Nucleic Acids Research Advance Access published online on October 23, 2009
Nucleic Acids Research, doi:10.1093/nar/gkp694
Gene Regulation, Chromatin and Epigenetics |
Limited complementarity between U1 snRNA and a retroviral 5' splice site permits its attenuation via RNA secondary structure
1Institute for Virology, Hannover Medical School, 30625 Hannover, 2Institute for Virology, Heinrich-Heine-University, 40225 Düsseldorf and 3Department of Experimental Hematology, Hannover Medical School, 30625 Hannover, Germany
*To whom correspondence should be addressed. Email: bohne.jens{at}mh-hannover.de The authors wish it to be known that, in their opinion, the second and third authors should be regarded as joint Second Authors.
Received April 1, 2009. Revised June 26, 2009. Accepted August 6, 2009.

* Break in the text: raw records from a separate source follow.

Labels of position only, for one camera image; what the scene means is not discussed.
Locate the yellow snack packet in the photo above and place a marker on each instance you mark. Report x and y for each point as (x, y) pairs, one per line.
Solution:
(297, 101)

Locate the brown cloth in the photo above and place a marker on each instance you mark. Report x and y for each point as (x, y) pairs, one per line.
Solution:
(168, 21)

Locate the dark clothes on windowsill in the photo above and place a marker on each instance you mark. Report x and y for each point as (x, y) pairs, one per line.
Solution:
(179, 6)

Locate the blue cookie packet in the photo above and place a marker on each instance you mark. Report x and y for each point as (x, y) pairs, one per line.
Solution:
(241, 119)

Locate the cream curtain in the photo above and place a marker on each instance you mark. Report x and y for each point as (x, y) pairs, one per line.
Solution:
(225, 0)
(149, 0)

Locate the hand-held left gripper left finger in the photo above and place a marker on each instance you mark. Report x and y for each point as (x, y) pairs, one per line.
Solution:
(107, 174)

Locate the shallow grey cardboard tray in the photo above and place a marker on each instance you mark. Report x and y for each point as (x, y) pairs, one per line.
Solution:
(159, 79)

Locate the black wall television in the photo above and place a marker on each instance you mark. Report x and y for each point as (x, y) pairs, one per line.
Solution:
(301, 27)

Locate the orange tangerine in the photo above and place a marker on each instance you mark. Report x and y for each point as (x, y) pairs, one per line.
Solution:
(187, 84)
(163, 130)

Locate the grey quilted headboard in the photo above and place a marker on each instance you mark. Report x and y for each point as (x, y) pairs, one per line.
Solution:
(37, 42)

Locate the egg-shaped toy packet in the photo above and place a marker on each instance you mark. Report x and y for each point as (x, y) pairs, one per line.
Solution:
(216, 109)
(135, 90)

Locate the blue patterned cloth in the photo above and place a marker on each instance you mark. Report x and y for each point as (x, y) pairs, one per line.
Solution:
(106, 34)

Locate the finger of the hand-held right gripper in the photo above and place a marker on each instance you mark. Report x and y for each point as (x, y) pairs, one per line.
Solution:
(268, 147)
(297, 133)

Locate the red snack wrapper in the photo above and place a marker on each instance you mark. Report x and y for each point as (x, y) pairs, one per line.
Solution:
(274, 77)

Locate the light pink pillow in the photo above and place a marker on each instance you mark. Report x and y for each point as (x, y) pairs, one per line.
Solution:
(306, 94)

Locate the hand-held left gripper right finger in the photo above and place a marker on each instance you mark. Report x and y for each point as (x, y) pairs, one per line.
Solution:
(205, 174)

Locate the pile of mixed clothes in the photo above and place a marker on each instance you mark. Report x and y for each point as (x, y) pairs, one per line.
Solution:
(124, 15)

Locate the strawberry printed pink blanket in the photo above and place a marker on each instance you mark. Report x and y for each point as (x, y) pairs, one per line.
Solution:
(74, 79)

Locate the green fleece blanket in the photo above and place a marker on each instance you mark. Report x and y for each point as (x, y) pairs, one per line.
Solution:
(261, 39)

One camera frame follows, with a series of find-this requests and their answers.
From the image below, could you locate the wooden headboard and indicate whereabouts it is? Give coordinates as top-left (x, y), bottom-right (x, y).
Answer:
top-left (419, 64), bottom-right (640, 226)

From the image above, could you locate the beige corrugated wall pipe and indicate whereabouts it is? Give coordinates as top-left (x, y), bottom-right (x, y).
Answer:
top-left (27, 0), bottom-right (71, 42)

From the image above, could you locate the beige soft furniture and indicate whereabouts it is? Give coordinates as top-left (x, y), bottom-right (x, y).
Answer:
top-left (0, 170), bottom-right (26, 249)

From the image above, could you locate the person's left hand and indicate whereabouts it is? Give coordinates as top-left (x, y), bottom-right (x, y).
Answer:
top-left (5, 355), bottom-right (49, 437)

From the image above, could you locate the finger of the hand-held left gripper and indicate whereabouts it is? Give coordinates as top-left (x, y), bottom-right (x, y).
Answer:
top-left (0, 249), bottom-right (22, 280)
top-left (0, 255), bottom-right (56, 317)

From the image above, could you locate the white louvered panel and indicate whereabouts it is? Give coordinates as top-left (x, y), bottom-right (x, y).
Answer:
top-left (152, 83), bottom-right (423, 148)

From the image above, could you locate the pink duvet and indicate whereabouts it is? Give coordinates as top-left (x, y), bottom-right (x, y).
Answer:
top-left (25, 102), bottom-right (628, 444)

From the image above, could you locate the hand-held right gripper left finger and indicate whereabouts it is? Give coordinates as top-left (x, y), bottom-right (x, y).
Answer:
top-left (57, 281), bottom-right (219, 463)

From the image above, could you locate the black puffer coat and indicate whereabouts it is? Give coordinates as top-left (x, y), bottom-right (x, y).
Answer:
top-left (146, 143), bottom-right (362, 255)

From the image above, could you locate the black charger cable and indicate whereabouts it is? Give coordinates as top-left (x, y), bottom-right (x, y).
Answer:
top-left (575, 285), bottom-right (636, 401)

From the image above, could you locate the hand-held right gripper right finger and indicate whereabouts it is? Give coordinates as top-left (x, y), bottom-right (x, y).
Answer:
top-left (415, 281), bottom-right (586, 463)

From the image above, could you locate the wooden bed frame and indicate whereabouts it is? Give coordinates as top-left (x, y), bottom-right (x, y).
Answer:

Multiple types of regulation are used by cells and viruses to control alternative splicing. In murine leukemia virus, accessibility of the 5' splice site (ss) is regulated by an upstream region, which can fold into a complex RNA stem–loop structure. The underlying sequence of the structure itself is negligible, since most of it could be functionally replaced by a simple heterologous RNA stem–loop preserving the wild-type splicing pattern. Increasing the RNA duplex formation between U1 snRNA and the 5'ss by a compensatory mutation in position +6 led to enhanced splicing. Interestingly, this mutation affects splicing only in the context of the secondary structure, arguing for a dynamic interplay between structure and primary 5'ss sequence. The reduced 5'ss accessibility could also be counteracted by recruiting a splicing enhancer domain via a modified MS2 phage coat protein to a single binding site at the tip of the simple RNA stem–loop. The mechanism of 5'ss attenuation was revealed using hyperstable U1 snRNA mutants, showing that restricted U1 snRNP access is the cause of retroviral alternative splicing.